:: Dataset extract ::

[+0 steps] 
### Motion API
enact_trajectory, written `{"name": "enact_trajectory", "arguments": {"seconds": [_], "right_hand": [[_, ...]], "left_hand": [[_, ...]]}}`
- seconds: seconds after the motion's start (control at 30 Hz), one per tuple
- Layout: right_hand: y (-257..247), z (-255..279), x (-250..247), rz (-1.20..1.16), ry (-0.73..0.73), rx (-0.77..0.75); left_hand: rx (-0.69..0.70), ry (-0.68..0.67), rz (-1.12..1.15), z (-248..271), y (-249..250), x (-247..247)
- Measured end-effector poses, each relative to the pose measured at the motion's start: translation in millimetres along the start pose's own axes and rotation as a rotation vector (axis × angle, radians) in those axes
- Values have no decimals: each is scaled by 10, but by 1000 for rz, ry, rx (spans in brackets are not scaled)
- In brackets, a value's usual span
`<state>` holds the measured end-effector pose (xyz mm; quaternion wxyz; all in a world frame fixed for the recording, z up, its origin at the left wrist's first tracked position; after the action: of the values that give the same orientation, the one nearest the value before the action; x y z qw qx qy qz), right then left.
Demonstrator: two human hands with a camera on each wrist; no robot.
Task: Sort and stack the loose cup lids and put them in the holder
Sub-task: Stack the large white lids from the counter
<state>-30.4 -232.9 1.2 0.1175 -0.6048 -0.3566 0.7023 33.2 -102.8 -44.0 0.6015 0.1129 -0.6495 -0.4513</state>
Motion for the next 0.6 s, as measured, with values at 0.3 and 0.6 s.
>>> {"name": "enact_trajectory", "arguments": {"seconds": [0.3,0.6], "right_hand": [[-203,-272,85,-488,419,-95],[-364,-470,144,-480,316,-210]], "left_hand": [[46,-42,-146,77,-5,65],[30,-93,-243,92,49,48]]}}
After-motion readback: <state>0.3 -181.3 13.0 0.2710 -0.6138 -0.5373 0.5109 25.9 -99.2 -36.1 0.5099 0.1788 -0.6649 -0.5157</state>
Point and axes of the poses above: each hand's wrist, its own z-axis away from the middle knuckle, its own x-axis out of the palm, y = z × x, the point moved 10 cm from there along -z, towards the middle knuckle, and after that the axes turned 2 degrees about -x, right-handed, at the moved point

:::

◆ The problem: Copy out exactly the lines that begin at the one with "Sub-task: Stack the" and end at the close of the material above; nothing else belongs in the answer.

◆ Answer section:
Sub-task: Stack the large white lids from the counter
<state>-30.4 -232.9 1.2 0.1175 -0.6048 -0.3566 0.7023 33.2 -102.8 -44.0 0.6015 0.1129 -0.6495 -0.4513</state>
Motion for the next 0.6 s, as measured, with values at 0.3 and 0.6 s.
>>> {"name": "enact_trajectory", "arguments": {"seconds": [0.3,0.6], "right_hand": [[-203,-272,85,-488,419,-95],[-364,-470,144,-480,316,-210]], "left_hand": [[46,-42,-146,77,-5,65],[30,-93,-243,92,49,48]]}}
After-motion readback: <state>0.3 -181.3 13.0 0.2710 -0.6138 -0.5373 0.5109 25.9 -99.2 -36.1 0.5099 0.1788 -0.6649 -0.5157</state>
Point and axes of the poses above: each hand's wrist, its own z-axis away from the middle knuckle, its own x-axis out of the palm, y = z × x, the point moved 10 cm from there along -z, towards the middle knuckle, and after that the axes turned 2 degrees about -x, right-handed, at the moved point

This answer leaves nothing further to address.